Transcribe the rest of the listing below, starting with the line that contains "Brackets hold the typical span" and ending with the last line, exactly as written.

» **Provided material**
<<<<

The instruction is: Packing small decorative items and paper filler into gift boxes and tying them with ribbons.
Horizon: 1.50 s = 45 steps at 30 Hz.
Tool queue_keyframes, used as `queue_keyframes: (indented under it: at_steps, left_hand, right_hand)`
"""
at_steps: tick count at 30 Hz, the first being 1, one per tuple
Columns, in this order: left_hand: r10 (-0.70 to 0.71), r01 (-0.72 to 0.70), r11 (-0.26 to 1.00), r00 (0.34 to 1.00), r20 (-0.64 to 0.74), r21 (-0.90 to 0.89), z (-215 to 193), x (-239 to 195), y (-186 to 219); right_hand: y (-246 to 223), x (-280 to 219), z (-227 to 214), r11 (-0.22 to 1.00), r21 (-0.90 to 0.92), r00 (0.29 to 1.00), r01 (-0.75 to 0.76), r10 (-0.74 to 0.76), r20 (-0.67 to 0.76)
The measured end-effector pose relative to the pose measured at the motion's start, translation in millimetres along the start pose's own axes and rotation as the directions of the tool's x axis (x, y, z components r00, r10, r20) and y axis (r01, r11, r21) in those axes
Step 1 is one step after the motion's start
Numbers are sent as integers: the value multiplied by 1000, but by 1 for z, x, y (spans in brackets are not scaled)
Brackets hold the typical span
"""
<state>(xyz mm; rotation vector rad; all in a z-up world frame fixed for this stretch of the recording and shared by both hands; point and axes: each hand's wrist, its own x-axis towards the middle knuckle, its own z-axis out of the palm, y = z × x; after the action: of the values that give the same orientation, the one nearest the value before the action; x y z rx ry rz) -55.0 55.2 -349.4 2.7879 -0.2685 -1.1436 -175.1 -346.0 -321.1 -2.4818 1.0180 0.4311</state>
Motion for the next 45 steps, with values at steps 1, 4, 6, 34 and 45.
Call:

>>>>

» **Response to the task**
Brackets hold the typical span
"""
<state>(xyz mm; rotation vector rad; all in a z-up world frame fixed for this stretch of the recording and shared by both hands; point and axes: each hand's wrist, its own x-axis towards the middle knuckle, its own z-axis out of the palm, y = z × x; after the action: of the values that give the same orientation, the one nearest the value before the action; x y z rx ry rz) -55.0 55.2 -349.4 2.7879 -0.2685 -1.1436 -175.1 -346.0 -321.1 -2.4818 1.0180 0.4311</state>
Motion for the next 45 steps, with values at steps 1, 4, 6, 34 and 45.
Call:

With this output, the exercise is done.